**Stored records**
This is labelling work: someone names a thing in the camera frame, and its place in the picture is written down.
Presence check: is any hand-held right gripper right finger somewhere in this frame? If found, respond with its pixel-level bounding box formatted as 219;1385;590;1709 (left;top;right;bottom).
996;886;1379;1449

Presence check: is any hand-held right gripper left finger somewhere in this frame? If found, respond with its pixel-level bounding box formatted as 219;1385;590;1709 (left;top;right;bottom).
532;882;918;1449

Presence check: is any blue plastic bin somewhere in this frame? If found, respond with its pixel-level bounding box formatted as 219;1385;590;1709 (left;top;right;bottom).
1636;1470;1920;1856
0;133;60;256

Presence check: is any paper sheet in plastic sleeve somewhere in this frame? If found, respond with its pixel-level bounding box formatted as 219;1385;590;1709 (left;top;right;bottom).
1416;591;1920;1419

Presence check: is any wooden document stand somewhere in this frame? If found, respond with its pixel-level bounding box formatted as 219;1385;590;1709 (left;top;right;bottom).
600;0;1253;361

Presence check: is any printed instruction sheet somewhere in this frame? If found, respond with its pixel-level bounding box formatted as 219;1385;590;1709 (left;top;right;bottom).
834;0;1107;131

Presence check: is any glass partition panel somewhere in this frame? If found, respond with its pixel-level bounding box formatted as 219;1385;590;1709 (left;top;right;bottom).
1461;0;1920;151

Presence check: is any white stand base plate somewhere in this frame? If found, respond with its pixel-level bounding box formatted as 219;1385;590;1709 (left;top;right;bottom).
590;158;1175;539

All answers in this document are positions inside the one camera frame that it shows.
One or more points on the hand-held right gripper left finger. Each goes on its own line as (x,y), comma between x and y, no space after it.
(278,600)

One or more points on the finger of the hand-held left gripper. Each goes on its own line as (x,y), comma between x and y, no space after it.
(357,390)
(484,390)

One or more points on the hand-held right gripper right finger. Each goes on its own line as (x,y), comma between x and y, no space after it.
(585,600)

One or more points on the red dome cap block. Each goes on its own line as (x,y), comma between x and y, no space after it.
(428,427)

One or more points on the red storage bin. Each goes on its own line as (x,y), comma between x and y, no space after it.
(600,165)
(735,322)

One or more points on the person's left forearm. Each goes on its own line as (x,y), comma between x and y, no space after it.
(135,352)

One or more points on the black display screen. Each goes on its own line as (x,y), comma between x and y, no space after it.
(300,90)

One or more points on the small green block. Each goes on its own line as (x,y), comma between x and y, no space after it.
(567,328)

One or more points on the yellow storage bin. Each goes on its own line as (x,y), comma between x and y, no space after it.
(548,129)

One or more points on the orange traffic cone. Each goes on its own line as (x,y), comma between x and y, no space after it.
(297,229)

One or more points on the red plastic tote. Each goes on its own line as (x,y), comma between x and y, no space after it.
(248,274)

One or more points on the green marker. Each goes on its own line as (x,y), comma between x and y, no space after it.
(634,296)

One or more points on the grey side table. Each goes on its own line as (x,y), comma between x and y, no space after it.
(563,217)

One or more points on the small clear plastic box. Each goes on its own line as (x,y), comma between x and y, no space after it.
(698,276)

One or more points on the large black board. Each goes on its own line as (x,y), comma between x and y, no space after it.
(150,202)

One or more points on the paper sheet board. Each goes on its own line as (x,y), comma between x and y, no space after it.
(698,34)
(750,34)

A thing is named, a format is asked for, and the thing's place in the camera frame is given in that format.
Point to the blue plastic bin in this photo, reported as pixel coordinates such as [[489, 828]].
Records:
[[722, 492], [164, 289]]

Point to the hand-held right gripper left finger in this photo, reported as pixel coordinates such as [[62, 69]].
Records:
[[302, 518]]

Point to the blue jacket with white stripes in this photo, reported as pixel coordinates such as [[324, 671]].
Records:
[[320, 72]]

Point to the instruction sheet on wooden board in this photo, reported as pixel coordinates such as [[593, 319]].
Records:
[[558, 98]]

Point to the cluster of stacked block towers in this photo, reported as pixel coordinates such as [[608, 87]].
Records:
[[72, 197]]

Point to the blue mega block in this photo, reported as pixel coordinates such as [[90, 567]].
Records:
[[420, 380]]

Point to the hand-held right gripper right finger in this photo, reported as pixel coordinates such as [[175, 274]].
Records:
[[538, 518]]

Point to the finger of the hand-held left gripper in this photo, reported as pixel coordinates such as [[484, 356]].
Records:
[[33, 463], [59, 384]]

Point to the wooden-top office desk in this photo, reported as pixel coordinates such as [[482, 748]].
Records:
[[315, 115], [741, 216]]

**How to complete this task**
Only a number is wanted. Count the lines of the data that contain "place".

**Finished exercise**
2